Throughout the last two months, the lira was relatively stable while inflation continued to climb, but as Russia invaded Ukraine on all fronts, the lira faced another steep decline as the dollar strengthened. Last year, Russia and Ukraine supplied 80% of Turkey’s USD 4 billion grain imports and bread prices are bound to rise as consumer inflation increases even more with the war, according to Al-Monitor. While all sectors will be impacted by the war in Ukraine, tourism and energy are projected to be hit strongest in Turkey as the war already sparked climbing oil prices and decreased tourism revenues.
According to Al-Monitor, Russian and Ukrainian tourists comprised over a quarter of Turkey’s foreign visitors last year, and approximately 7- to 8- million Russian and Ukrainian tourists were anticipated to visit Turkey this year, which expected to bring in USD 8-10 billion. According to Bloomberg, the rate of inflation in energy rose from 76.4% in January to 83% at the end of February while annual price gains in food increased to 64.5% despite the government’s cut on household power consumption and food taxes. Even though the lira somewhat stabilized in early February, it lost around 5.8% of its value against the dollar this year because investors are avoiding riskier assets based on sanctions imposed on Russia over its war on Ukraine, leaving the lira even more vulnerable to crash again than in the beginning of the recent currency crisis.
As of 2 March 2022, the lira weakened by another 1.5% against the dollar as investors in the region are weighing the risks presented by Russia’s invasion of Ukraine on the Turkish economy. On Thursday 24 February 2022, Reuters reported that the Turkish lira fell more than 5% in light of the recent Russian invasion of Ukraine, which positions Ankara to try to restore public trust that the lira will bounce back. Suffering its largest decline since late December, the lira dropped to as low as 14.62 against the dollar followed by another drop this week to below 14%. While Erdoğan has been urging for an immediate ceasefire between Russian and Ukrainian forces, Turkey has also supplied Bayraktar TB2 drones to Ukraine and has offered to be a mediator of the conflict to deflect from its crippling currency crisis at home and its other costly and nationalist military endeavors in the region.

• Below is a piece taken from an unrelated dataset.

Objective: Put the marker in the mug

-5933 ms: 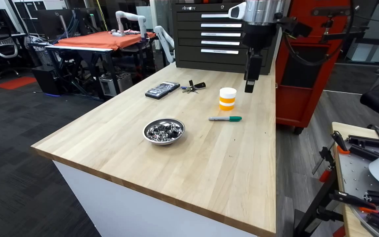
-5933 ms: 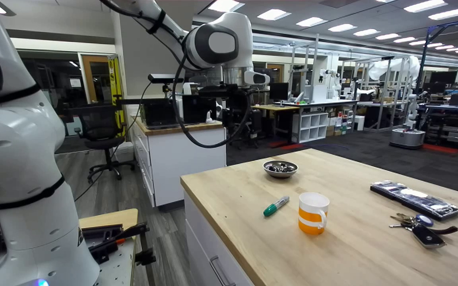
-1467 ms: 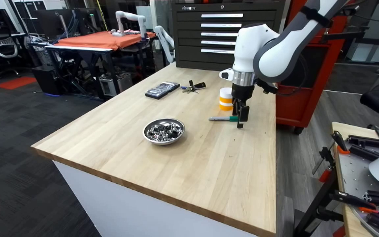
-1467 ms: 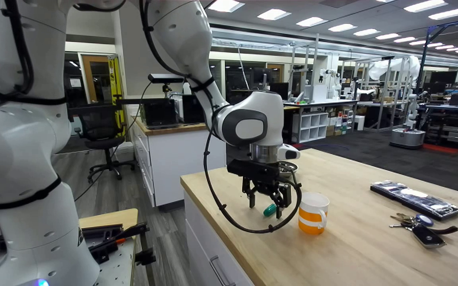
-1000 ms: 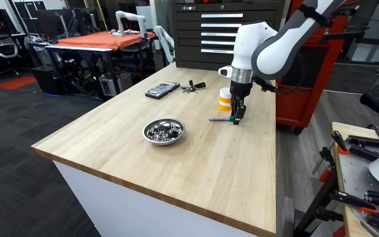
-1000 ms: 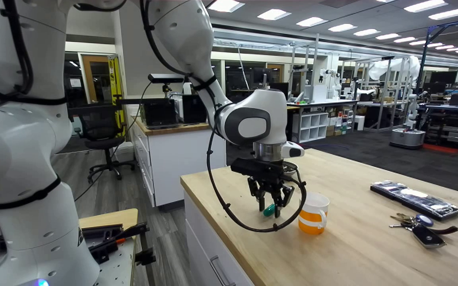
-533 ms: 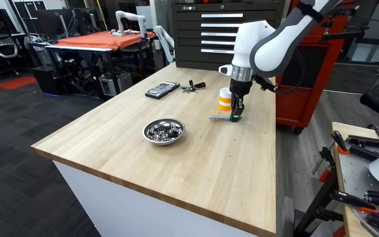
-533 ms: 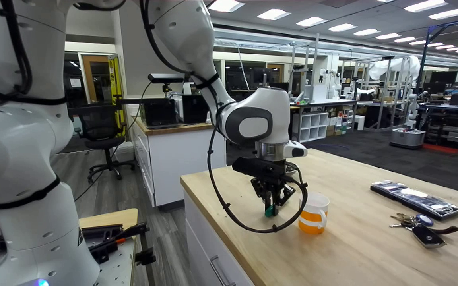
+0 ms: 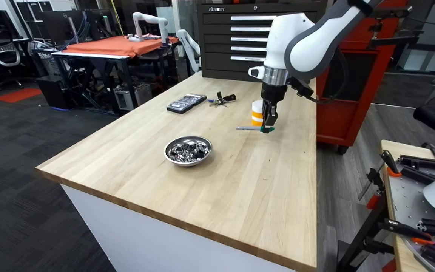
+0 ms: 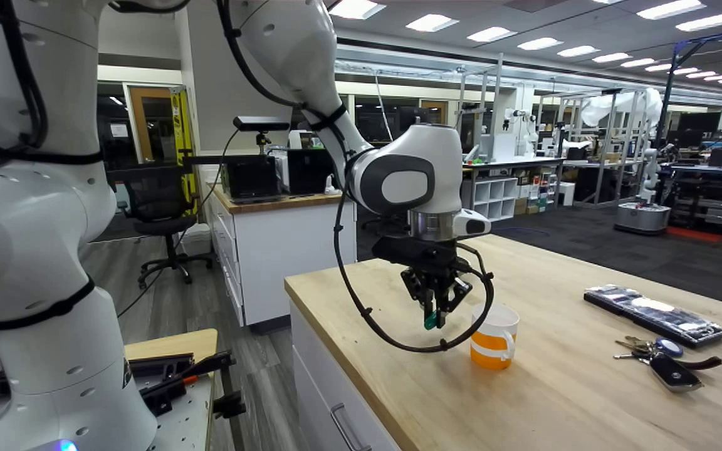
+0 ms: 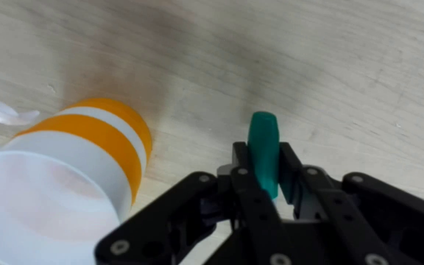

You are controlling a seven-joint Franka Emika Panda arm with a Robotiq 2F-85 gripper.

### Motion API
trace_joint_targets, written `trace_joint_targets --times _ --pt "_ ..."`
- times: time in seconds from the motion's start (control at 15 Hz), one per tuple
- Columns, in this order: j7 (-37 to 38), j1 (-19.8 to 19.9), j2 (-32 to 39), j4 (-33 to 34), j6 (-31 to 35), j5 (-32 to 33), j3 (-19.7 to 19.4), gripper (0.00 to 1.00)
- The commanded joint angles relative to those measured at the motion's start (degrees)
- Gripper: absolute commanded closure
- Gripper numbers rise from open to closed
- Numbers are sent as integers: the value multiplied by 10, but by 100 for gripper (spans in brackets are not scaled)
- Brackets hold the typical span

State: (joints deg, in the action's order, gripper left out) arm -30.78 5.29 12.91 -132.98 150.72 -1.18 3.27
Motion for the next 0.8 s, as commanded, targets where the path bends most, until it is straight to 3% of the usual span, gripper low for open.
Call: trace_joint_targets --times 0.0,0.73 --pt "-7 2 -37 14 -64 5 0 94" --pt "10 -8 -66 126 -260 68 -26 94"
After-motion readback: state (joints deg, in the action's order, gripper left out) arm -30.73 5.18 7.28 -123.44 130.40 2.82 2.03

Since 2016, President Erdoğan has employed increasingly right-wing and nationalist foreign policy tactics to distract from domestic problems such as the currency crisis. Turkey’s involvement in Syria, Azerbaijan, Libya, Qatar etc. are examples of military campaigns that have cost Turkish taxpayers liras they cannot afford. Turkey’s worsening currency crisis and lack of an independent central bank present major risks and deepening economic inequality for the well-being of the Turkish population. Continuing its unorthodox approach to this currency crisis, Turkey’s central bank once again lowered the interest rate by another 100 basis points from 10.75% to 9.75% at its 17 March meeting. As presidential elections loom on the horizon in 2023, President Erdoğan will have to make serious changes to Turkey’s domestic and foreign policy packages to quell risk and garner support for the AKP’s future. In the AKP’s Turkey, there is always a chance the party will call early elections. However, as long as the Turkish President continues down the authoritarian and unorthodox political and economic path, Turkey’s people and economy will continue to suffer.